At the NeuroBalance Center, for instance, classes are modified so participants can exercise safely, says Kelly Snow, DPT, who teaches there. Special equipment is available, including cross-trainer seated machines, elevated rowers with backs and seat belts, and treadmills with harness systems for safety, says Snow, adding that caregivers can attend and participate. Snow worries about people who finish PT and resume exercising at community centers or local gyms that may not have adequate safety measures in place for people with poor balance and limited mobility.
PT at Home
For some people, having a physical therapist come to the home is a safer and more convenient option. Patients may not have transportation, may be too physically unstable, or may not like to travel in bad weather. Doing PT at home is not ideal—sessions may be delayed, rescheduled, or canceled, and traveling therapists don't have access to lots of equipment—but it's better than no PT if it's the only option, says Dr. Witek.
Paying for PT
Insurance companies, including Medicare, stipulate that physical therapy be “medically necessary” before they provide coverage, says Julie Hershberg, DPT, at re+active. The threshold for Medicare patients in 2024 is $2,330 for PT and speech therapy combined. To find out if they can extend their PT sessions, patients should reach out to their primary care physicians or neurologists and ask if they can write another prescription.

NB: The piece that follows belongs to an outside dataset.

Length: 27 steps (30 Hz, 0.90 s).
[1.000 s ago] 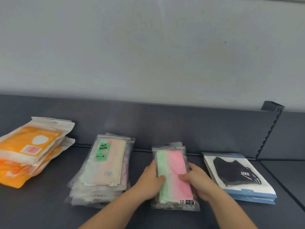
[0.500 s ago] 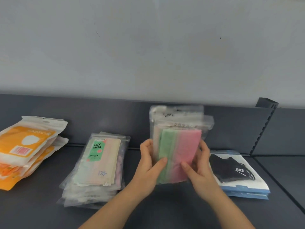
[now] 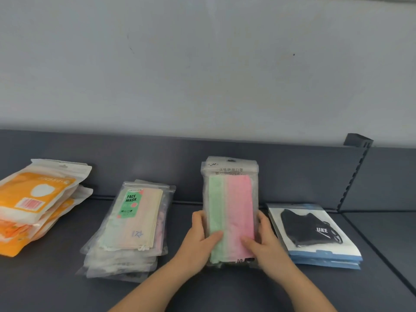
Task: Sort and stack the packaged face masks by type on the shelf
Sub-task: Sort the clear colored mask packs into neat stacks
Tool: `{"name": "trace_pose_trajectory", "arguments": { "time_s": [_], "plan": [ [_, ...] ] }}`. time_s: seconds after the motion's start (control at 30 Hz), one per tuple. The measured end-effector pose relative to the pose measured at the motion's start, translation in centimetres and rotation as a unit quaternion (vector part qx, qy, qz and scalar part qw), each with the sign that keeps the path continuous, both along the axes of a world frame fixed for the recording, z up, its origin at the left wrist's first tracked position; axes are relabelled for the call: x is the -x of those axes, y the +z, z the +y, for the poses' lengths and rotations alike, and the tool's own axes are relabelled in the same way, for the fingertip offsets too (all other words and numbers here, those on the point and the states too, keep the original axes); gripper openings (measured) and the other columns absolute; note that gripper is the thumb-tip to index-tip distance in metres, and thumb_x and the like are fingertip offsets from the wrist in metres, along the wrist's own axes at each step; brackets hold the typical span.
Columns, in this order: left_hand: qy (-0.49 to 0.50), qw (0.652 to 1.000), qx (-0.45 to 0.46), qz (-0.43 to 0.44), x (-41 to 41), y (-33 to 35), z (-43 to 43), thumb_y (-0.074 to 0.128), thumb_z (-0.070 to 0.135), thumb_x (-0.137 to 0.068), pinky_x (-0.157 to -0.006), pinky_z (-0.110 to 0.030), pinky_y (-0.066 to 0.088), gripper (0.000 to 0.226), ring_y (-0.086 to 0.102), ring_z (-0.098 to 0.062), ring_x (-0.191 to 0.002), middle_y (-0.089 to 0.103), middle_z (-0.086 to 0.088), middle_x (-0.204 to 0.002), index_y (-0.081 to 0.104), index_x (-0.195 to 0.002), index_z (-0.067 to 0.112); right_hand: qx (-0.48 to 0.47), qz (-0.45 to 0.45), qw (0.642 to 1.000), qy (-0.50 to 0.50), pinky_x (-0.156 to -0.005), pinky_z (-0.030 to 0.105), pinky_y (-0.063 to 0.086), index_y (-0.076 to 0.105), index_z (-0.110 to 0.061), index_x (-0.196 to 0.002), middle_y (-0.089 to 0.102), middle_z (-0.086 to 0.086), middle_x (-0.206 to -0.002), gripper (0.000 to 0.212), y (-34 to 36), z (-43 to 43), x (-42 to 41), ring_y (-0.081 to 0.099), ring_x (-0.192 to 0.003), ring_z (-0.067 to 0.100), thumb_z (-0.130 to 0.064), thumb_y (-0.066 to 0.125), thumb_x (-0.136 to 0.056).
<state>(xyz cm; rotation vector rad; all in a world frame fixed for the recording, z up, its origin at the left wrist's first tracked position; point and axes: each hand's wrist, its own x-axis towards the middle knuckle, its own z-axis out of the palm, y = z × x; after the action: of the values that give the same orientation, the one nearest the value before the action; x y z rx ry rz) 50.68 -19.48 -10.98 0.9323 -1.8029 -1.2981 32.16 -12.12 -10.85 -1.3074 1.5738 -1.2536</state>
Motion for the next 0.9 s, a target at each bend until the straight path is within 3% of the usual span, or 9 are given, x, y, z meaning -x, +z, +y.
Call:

“My biggest frustration when I was a physical therapist in a big hospital system was having to cut off services due to insurance not covering them or financial caps, regardless of whether patients met their goals,” says Snow.
Just this year, the American Physical Therapy Association challenged UnitedHealthcare for requiring prior authorization, an involved and lengthy approval process between doctors and insurers, before extending sessions in outpatient clinics and hospitals. The health insurer did not budge and continues to require prior authorization.
For at-home therapy, patients must meet the Centers for Medicare and Medicaid homebound criteria, and all sessions must be conducted at the patients' homes.
To find physical therapists in your area, including board-certified neurologic clinical specialists (physical therapists who have advanced training and certification in working with people who have neurologic conditions such as peripheral neuropathy, brain injuries, and movement disorders), visit ChoosePT.